Kılıçdaroğlu, "FETÖ'nün siyasi ayağı Recep Tayyip Erdoğan’dır" dediği konuşmasında 1999 yılından günümüze kadar örnekler verdi. "FETÖ’nün elemanlarını devletin kılcal damarlarına, en etkili makamlarına yerleştiren siyasi otorite kimse FETÖ’nün siyasi ayağı o siyasi otoritedir" diye konuştu.
Milli Güvenlik Kurulu’nun (MGK) 2004’teki Fetullah Gülen’le ilgili tavsiye kararını Başbakan olarak Tayyip Erdoğan’ın rafa kaldırdığını ve bunun toplumsal ve siyasal sorumluluğunu üstlendiğini belirtti. Bu bilginin o dönemin Başbakanlık Müsteşarı’nın kitabında yer aldığını açıkladı.
Kılıçdaroğlu ayrıca OHAL raporundan ve Ankara Cumhuriyet Başsavcılığı’nın iddianamesinden pasajlar okuyarak, hükümetin Gülen cemaatinden gelen talepleri atama kararı, kanun hükmünde kararname, yasa değişikliği veya yeni yasa çıkararak, son olarak da 12 Eylül 2010 Anayasa değişikliği ile yerine getirdiğini vurguladı. Yüksek yargıya yapılacak atama koşulları ile albaylıkta ve generallikte bekleme sürelerini değiştiren düzenlemeleri örnek göstererek, bu düzenlemeler sonrasında FETÖ’nün yüksek yargıya ve üst komutanlıklara yerleştiğini ve devletin kontrolünün Erdoğan tarafından FETÖ’ye teslim edildiğini söyledi.
Kılıçdaroğlu’nun bu hamlesinin nedenlerinden birinin son zamanlarda kendisinin ve partisinin "FETÖ’nün siyasi ayağını oluşturduğu" yönünde iktidar ve iktidar yanlılarından gelen iddialar olduğu anlaşılıyor.
İktidarın kendine yöneltilen eleştiri ve suçlamaları kabullenmediği gibi bir süre sonra aynı iddia ve ithamları muhalefete ve özellikle de CHP’ye yönelttiği biliniyor. Ekonomik, siyasi sorunları CHP tarihine bağlaması, çözüm süreci yürütmüş olmasına rağmen CHP’yi PKK yandaşı olmakla itham etmesi örneklerinde olduğu gibi…

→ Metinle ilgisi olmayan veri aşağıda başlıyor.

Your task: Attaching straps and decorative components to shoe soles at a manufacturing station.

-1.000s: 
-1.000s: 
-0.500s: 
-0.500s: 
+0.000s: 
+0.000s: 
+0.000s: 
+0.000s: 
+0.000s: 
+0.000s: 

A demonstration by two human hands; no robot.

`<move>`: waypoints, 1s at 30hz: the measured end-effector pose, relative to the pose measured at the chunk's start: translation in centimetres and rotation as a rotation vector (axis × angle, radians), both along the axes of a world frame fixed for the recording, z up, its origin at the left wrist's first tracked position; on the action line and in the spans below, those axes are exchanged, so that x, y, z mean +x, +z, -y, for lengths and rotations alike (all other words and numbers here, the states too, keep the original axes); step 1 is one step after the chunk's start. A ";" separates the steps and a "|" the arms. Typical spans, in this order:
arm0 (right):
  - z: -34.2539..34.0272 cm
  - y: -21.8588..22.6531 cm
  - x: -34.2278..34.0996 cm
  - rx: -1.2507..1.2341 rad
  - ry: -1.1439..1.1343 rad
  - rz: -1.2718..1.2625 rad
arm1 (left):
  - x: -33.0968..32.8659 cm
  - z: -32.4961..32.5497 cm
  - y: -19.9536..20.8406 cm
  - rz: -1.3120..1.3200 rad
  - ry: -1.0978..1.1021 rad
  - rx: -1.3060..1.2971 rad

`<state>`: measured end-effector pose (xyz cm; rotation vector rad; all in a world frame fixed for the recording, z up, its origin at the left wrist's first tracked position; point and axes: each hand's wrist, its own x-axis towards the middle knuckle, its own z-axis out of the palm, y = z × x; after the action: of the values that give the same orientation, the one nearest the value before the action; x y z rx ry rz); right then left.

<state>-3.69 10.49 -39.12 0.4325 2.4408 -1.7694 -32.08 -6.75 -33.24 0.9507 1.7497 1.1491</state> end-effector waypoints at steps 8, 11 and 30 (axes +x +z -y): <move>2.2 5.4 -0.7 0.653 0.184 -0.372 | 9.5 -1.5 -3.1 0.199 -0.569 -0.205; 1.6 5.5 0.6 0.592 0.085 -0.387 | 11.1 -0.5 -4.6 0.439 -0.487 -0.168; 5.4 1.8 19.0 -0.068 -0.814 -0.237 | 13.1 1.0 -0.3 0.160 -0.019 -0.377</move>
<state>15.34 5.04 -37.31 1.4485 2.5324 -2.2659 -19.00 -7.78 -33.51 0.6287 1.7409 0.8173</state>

İktidar sözcüleri, aynı yöntemi FETÖ konusunda da kullandılar. 15 Temmuz hain darbe girişiminden sonra Cumhurbaşkanı Tayyip Erdoğan, "aldatıldıklarını" söyleyerek "Allah’tan ve milletten af" dilemesine, "Gülen cemaatini aynı menzile farklı yollardan giden bir hareket" olarak tanımlamış olmasına karşın, son dönemde Kılıçdaroğlu’nu ve CHP’yi FETÖ’cülükle suçlamaya başladı. PKK ve FETÖ konusunda yapılan hataları ve sorumlulukları da CHP’ye yükleyen bir çaba içine girdi.
Kılıçdaroğlu, dünkü konuşmasıyla, iktidar cenahından gelen "FETÖ"cü ithamına yanıt vermiş oldu.
Kuşku yok ki, Kılıçdaroğlu’nun "FETÖ’nün siyasi ayağı Erdoğan’dır" sözüne, iktidar tarafından yanıt verilecek ve ithamlar sürdürülecektir.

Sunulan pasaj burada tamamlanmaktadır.